Hard fraud occurs when someone deliberately plans or invents a loss, such as a collision, auto theft, or fire that is covered by their insurance policy in order to receive payment for damage. Criminal rings are sometimes involved in hard fraud schemes that can steal millions of dollars.
Soft fraud, which is far more common than hard fraud, is sometimes also referred to as opportunistic fraud. This type of fraud consists of policyholders exaggerating otherwise legitimate claims. For example, when involved in a collision an insured person might claim more damage than was really done to his or her car. Soft fraud can also occur when, while obtaining a new insurance policy, an individual misreports previous or existing conditions in order to obtain a lower premium on their insurance policy.
An example of life insurance fraud is the John Darwin disappearance case, a faked death of British former teacher and prison officer, John Darwin, who turned up alive in December 2007, five years after he was thought to have died in a canoeing accident. Darwin was reported as “missing” after failing to report to work following a canoeing trip on March 21, 2002. He reappeared on December 1, 2007, claiming to have no memory of the past five years.
The most common perpetrators of healthcare insurance fraud are healthcare providers. One reason for this, according to David Hyman, a Professor at the University of Maryland School of Law, is that the historically prevailing attitude in the medical profession is one of “fidelity to patients”. This incentive can lead to fraudulent practices such as billing insurers for treatments that are not covered by the patient’s insurance policy. To do this, physicians often bill for a different service, which is covered by the policy, than that which was rendered.
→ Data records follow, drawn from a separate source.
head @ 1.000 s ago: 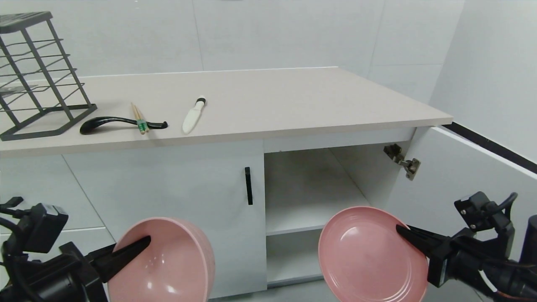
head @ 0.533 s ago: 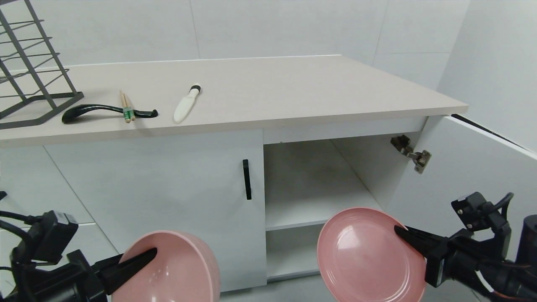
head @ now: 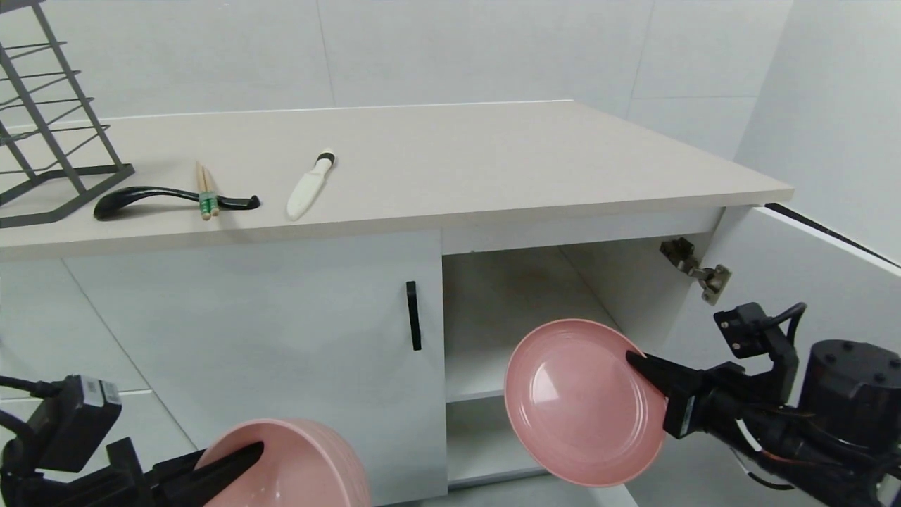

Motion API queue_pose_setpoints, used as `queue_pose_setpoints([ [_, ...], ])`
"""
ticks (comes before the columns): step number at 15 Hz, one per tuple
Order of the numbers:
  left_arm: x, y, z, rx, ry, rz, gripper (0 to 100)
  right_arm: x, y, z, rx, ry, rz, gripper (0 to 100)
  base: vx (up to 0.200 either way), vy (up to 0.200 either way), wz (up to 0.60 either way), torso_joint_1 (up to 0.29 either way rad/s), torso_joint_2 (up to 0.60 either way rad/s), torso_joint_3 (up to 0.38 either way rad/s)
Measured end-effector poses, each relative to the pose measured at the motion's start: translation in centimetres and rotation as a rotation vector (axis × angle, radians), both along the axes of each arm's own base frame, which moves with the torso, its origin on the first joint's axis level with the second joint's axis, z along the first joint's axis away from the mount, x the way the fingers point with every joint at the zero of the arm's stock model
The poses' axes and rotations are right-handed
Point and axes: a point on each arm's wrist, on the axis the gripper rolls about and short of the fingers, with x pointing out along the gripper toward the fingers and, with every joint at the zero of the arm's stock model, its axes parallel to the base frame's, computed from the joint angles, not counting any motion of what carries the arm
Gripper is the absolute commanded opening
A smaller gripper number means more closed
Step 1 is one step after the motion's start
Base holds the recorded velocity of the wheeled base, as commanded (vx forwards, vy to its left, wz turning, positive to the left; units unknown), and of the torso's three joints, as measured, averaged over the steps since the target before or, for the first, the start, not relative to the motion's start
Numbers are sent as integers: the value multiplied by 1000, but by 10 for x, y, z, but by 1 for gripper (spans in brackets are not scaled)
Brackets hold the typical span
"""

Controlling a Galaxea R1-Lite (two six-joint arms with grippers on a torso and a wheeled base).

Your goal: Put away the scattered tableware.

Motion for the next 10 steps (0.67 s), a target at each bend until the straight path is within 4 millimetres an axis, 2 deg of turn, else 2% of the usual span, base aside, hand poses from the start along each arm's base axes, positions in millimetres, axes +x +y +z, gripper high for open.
queue_pose_setpoints([
  [4, -12, 0, 5, -4, -55, -45, 0, 33, 16, -28, 7, 36, 2, 0, 0, 0, 0, 0, 0, 0],
  [10, -10, 2, 12, -27, -83, -10, 0, 70, 28, -56, 59, 75, -17, 0, 0, 0, 0, 0, 0, 0],
])
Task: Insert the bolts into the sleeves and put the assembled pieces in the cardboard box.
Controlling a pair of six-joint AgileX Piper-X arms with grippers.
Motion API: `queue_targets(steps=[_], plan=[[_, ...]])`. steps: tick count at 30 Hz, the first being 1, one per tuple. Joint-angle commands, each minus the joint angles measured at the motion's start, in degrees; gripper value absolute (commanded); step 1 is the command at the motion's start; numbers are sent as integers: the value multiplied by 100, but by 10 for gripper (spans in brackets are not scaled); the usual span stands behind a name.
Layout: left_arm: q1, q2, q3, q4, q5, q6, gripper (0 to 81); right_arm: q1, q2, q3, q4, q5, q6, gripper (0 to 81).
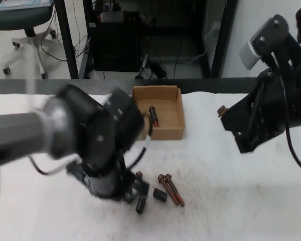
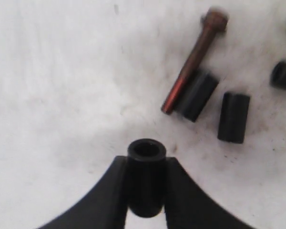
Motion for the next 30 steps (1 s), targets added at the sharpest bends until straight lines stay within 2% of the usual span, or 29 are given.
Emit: queue_targets(steps=[1,3,5,10,12,15,18,21,24,28,30], plan=[[-1,-572,191,-428,-59,222,3,-276,-9,-21,-245,-59,580,8],[-1,-1278,554,-1103,608,222,0,-482,-9,-21,-518,-349,983,8],[-1,-1936,1043,-1995,1537,317,2,-696,-9,-21,-801,-989,1392,8],[-1,-3469,2322,-4023,4368,380,3,-885,-9,-21,-1768,-3066,2360,8],[-1,-3868,2708,-4385,4885,104,3,-841,-5,-21,-2258,-3921,2664,8],[-1,-4192,3218,-4832,4927,431,3,-655,-5,-21,-3073,-4675,3239,8],[-1,-4251,3464,-5473,4621,1356,3,-345,-5,-21,-3679,-4602,3455,8],[-1,-4206,3483,-6036,3945,1924,3,-34,-5,-21,-4083,-3869,3453,8],[-1,-4209,3483,-6620,3577,1530,3,323,-5,-21,-4485,-2942,3453,8],[-1,-4209,3473,-6913,3603,813,3,970,-5,-21,-4812,-1984,3045,8],[-1,-4182,3474,-6873,3909,623,3,1252,-5,-21,-4811,-1647,2713,8]])
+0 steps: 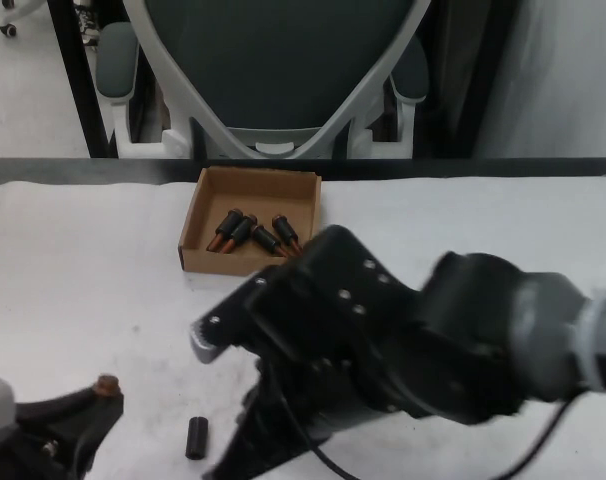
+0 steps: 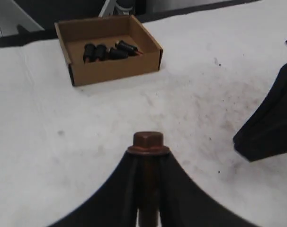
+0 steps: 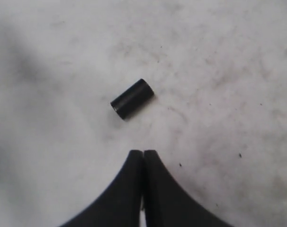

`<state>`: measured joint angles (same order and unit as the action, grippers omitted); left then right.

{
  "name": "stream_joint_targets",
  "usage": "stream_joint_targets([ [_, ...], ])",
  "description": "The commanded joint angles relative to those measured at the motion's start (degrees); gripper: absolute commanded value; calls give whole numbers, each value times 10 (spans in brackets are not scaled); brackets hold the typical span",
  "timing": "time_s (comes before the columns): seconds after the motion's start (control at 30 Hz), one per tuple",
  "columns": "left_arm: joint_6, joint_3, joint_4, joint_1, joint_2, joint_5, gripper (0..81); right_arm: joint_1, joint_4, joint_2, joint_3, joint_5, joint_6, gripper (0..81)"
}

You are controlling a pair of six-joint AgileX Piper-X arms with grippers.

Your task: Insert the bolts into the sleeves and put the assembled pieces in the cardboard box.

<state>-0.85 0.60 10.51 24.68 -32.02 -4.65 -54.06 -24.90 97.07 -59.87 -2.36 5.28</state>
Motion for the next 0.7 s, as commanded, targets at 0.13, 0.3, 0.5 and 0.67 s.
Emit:
stream_joint_targets([
  [0.13, 4, -6, 29, -1, 33, 7, 8, 3, -21, 57, -64, -23, 7, 69],
  [0.3, 4, -6, 29, -1, 37, 60, 8, 4, -29, 91, -98, -10, 24, 324],
  [0.5, 16, -6, 49, -1, 37, 150, 8, 10, -29, 127, -138, -1, 51, 364],
  [0.67, 25, -6, 83, -1, 37, 157, 8, 13, -27, 166, -168, -1, 51, 365],
])
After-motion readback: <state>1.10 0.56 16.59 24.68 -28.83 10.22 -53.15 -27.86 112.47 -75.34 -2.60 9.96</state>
Another motivation for insurance fraud in the healthcare industry, just as in all other types of insurance fraud, is a desire for financial gain. Physicians use several fraudulent techniques to achieve this end. These can include “up-coding ”or “upgrading,” which involve billing for more expensive treatments than those actually provided; providing and subsequently billing for treatments that are not medically necessary; scheduling extra visits for patients; referring patients to another physician when no further treatment is actually necessary; “phantom billing,” or billing for services not rendered; and “ganging,” or billing for services to family members or other individuals who are accompanying the patient but who did not personally receive any services.
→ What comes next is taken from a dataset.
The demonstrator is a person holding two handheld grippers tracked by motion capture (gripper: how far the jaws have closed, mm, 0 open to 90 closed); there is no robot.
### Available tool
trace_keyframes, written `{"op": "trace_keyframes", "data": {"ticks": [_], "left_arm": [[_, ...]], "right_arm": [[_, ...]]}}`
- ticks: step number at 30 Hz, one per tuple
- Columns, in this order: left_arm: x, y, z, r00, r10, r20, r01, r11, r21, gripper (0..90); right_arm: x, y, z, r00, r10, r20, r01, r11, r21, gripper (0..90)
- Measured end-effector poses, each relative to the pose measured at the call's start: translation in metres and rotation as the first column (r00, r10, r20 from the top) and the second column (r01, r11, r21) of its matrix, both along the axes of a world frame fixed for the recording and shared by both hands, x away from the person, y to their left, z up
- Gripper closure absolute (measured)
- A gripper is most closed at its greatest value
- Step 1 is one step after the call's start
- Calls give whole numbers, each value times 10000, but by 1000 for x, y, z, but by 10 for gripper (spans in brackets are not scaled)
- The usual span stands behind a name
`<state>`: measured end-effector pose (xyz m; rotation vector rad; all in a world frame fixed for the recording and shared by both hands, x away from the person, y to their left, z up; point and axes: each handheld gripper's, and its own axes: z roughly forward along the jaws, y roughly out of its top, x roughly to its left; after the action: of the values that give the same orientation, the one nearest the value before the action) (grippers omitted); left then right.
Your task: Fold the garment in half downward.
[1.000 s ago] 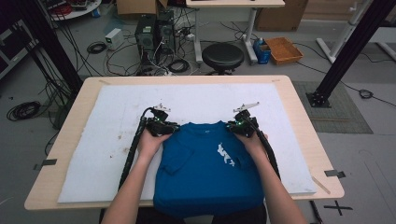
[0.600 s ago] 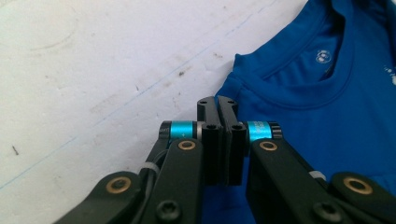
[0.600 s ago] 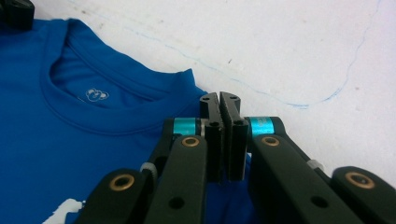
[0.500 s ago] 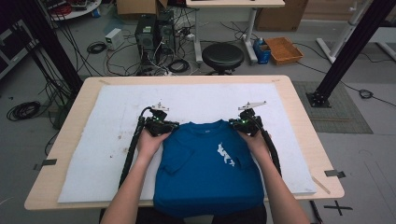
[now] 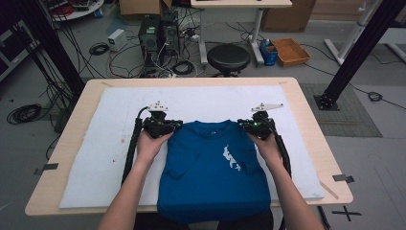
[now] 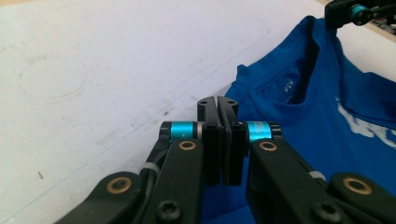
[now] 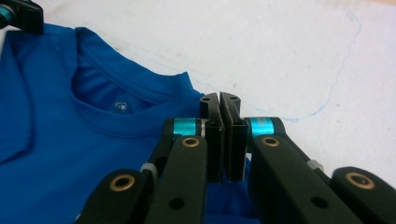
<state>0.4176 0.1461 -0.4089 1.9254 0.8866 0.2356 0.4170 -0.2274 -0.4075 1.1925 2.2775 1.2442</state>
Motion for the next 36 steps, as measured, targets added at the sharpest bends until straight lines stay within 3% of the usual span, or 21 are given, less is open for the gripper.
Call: {"op": "trace_keyframes", "data": {"ticks": [4,5,11,19,24,32,35,36], "left_arm": [[-17,3,10,9988,-373,327,377,9992,-125,884],[-22,3,12,9982,-467,374,473,9988,-149,884],[-54,4,20,9923,-973,770,970,9953,74,884],[-95,4,17,9827,-1545,1027,1503,9875,471,884],[-121,5,13,9763,-1856,1113,1802,9820,573,883],[-157,4,1,9593,-2592,1118,2453,9614,1243,883],[-167,2,-3,9529,-2853,1027,2695,9521,1441,882],[-167,2,-3,9529,-2853,1027,2695,9521,1441,882]], "right_arm": [[-18,-4,10,9994,86,322,-92,9998,167,889],[-29,-6,13,9990,133,420,-141,9997,183,889],[-58,-7,17,9958,377,832,-374,9993,-50,890],[-111,-9,17,9904,630,1230,-588,9975,-379,889],[-143,-8,15,9844,914,1504,-793,9933,-846,889],[-181,-10,7,9789,1346,1536,-1146,9845,-1325,889],[-193,-10,3,9786,1482,1429,-1268,9807,-1491,889],[-193,-10,3,9786,1482,1429,-1268,9807,-1491,889]]}}
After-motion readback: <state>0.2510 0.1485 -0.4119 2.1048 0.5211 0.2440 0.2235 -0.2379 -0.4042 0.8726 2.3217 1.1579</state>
It is estimated that 21% to 36% of auto-insurance claims contained elements of suspected fraud. There is a wide variety of schemes used to defraud automobile insurance providers. These ploys can differ greatly in complexity and severity.
Examples of soft auto-insurance fraud can include:
- filing more than one claim for a single injury,
- filing claims for injuries not related to an automobile accident,
- misreporting wage losses due to injuries,
- reporting higher costs for car repairs than those that were actually paid.
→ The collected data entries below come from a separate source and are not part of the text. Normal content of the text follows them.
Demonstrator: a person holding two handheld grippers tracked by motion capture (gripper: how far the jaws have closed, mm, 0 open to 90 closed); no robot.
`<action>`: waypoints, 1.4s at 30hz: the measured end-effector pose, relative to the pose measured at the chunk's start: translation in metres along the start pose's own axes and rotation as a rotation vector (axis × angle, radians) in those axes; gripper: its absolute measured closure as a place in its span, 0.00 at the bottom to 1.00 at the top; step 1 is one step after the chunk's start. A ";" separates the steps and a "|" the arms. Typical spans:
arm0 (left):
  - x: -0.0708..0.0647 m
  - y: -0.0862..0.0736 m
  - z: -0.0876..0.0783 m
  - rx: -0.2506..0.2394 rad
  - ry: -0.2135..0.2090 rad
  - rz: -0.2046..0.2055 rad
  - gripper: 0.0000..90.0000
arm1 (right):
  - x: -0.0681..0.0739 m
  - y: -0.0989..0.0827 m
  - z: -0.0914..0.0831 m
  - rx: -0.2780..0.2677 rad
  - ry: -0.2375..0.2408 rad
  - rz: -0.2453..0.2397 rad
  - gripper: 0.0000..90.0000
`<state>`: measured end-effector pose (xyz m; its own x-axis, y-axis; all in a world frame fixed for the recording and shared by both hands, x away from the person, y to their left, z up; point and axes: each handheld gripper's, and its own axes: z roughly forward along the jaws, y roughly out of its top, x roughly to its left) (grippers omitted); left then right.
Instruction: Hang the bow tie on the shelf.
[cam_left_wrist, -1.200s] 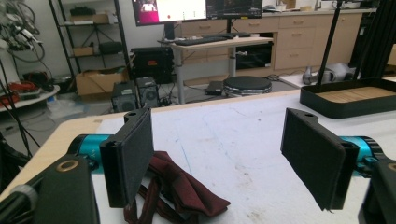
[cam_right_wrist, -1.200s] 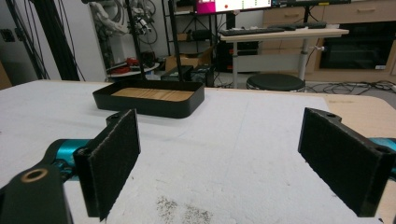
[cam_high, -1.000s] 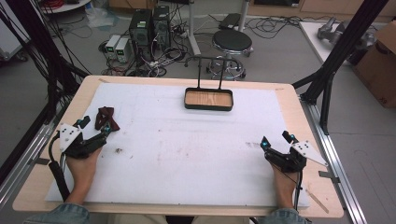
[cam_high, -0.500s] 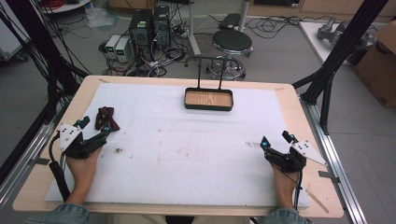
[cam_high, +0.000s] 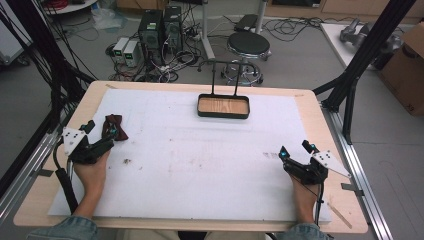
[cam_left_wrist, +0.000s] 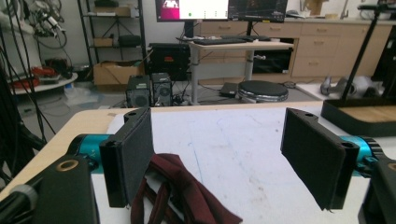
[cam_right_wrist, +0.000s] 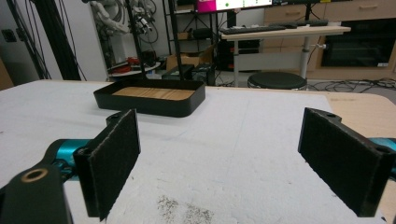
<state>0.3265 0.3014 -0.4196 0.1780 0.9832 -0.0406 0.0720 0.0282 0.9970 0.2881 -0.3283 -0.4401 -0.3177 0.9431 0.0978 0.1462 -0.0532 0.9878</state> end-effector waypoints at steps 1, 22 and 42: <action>0.000 0.001 0.003 0.012 0.007 0.005 0.29 | 0.000 0.000 0.000 0.001 0.000 -0.002 0.13; 0.007 -0.007 0.065 0.261 0.096 0.002 0.43 | 0.000 0.000 0.000 0.003 -0.001 0.005 0.13; 0.008 -0.021 0.087 0.516 0.137 -0.043 0.74 | 0.000 0.000 0.000 0.003 0.002 0.001 0.13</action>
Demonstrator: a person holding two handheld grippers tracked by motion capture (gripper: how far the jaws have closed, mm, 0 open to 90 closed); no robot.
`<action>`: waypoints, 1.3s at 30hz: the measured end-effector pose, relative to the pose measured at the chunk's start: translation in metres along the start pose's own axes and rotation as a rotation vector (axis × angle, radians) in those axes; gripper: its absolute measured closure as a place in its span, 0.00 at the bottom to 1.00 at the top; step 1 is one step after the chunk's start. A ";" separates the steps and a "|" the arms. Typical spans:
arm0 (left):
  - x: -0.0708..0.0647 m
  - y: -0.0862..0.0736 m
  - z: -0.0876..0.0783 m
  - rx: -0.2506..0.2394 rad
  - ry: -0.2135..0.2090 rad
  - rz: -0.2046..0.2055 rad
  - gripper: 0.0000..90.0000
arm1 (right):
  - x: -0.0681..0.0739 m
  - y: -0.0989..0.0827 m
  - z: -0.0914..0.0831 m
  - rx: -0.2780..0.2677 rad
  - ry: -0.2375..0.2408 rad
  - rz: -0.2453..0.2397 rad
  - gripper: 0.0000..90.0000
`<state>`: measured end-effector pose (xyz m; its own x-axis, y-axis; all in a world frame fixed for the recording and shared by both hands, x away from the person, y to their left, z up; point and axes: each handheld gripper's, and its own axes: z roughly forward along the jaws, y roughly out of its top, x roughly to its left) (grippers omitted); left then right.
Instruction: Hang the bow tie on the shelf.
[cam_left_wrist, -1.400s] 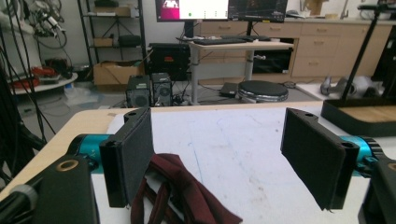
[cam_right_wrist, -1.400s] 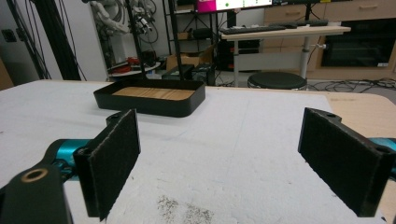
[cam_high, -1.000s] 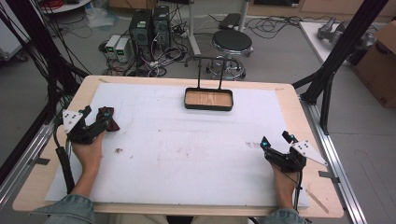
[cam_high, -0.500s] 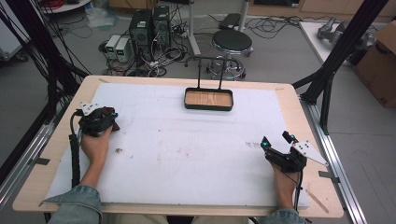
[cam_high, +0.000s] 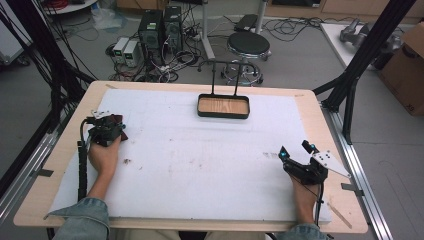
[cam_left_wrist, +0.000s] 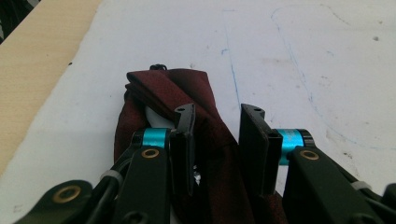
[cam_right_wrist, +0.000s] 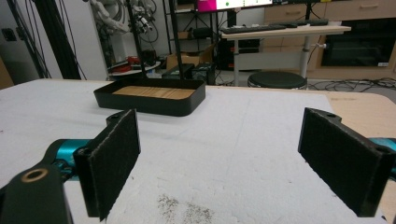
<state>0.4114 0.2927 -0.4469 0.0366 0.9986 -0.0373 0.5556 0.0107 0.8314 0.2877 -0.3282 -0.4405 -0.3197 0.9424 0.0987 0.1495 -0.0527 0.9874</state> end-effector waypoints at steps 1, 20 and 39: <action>0.000 0.000 0.000 -0.002 0.001 -0.009 0.76 | 0.000 0.000 0.000 -0.001 -0.001 -0.002 0.13; -0.011 0.023 -0.032 -0.140 -0.310 0.036 0.86 | 0.002 0.000 0.001 0.002 0.011 -0.017 0.14; -0.077 0.080 -0.045 -0.224 -0.698 0.186 0.86 | 0.001 0.000 0.001 0.003 0.020 -0.011 0.14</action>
Hard auto-insurance fraud can include activities such as
- staging automobile collisions,
- filing claims when the claimant was not actually involved in the accident,
- submitting claims for medical treatments that were not received,
- inventing injuries.
- when claimants falsely report their vehicle as stolen.
Soft fraud accounts for the majority of fraudulent auto-insurance claims.
Possible motivations for this can include obtaining payment that is worth more than the value of the property destroyed, or to destroy and subsequently receive payment for goods that could not otherwise be sold. According to Alfred Manes, the majority of property insurance crimes involve arson. One reason for this is that any evidence that a fire was started by arson is often destroyed by the fire itself.